An Introduction to Gradient Descent w. Linear Regression

Gradient descent is one of those “greatest hits” algorithms that can offer a new perspective for solving problems. Unfortunately, it’s rarely taught in undergraduate computer science programs. In this post I’ll give an introduction to the gradient descent algorithm, and walk through an example that demonstrates how gradient descent can be used to solve machine learning problems such as linear regression.

Gradient descent is widely used in Machine Learning and Deep Learning

import pandas as pd
import numpy as np
import altair as alt
data = pd.read_csv('demo.txt')
scatter = alt.Chart(data).mark_circle().encode(
    x='x:Q',
    y='y:Q'
).properties(
    title='data'
)
scatter

png

Our goal is to align a line to this dataset

  • why would we want to do that?
  • we can use this to infer properties of the dataset
  • we can use it to predict future behaviour (extrapolate)
from sklearn import linear_model
from sklearn import model_selection
model = linear_model.LinearRegression()

X_train, X_test, y_train, y_test = model_selection.train_test_split(data['x'], data['y'], test_size=0.2, random_state=0)

model.fit(X_train.values.reshape(-1, 1), y_train)

#For retrieving the slope:
print("""
Model intercept (position of the line) \n{:.2f}
Model coefficients (slope of the line) \n{:.2f}
Model score (how close are we to fit a line to the data) \n{:.2f}
""".format(
    model.intercept_,
    model.coef_[0],
    model.score(X_test.values.reshape(-1, 1), y_test)))
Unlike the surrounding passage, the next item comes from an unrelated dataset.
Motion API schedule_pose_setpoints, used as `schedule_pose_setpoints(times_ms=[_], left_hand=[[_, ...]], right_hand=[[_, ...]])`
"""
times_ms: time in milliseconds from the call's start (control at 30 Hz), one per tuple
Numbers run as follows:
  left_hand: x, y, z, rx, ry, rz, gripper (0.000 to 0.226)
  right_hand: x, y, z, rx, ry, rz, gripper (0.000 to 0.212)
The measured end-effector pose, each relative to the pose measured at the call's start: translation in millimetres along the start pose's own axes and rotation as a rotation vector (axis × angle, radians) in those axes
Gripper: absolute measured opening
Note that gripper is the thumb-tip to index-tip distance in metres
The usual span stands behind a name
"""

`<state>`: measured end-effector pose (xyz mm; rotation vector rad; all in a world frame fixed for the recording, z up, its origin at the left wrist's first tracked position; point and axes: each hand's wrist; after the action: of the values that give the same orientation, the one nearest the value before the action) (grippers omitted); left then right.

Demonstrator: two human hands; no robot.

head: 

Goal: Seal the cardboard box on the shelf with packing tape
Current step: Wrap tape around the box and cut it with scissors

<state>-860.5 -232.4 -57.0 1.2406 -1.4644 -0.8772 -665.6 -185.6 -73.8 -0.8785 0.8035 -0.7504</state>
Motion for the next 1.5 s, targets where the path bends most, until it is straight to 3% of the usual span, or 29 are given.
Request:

This gives us the intercept $b$ 6.69 (where the line should be centered around) and the coefficient of $m$ 1.35. Which given our modeled loss function is a score of 0.27

def make_line_using(m, b):
    # y = m * x + b
    x = np.arange(100)
    y = m * x + b
    df = pd.DataFrame(np.matrix([x,y]).T, columns=['x','y'])
    line = alt.Chart(df).mark_line().encode(
        x='x:Q',
        y='y:Q',
        tooltip=[alt.Tooltip('y', title='b * x + m')]
    ).interactive()
    return (scatter + (line))



m_guess = model.coef_[0]
b_guess = model.intercept_
make_line_using(m_guess, b_guess)

png

Now let's try to implement this ourselves!

Naive approach to guess until we get a good fit

guessing the beta parameters linear equation

$ y = m \times \mathbf{x} + b$

def plot_on_top_of_data(m, b):
    # y = B_2 * x + B_1
    x = np.arange(100)
    y = b * x + m
    df = pd.DataFrame(np.matrix([x,y]).T, columns=['x','y'])
    line = alt.Chart(df).mark_line().encode(
        x='x:Q',
        y='y:Q'
    )
    return (scatter + (line))

Our guess

$ y = 2 \times \mathbf{x} + 1$

m_guess = 2
b_guess = 1
plot_on_top_of_data(m_guess, b_guess)

png

Not the most sufficient algorithm but might work.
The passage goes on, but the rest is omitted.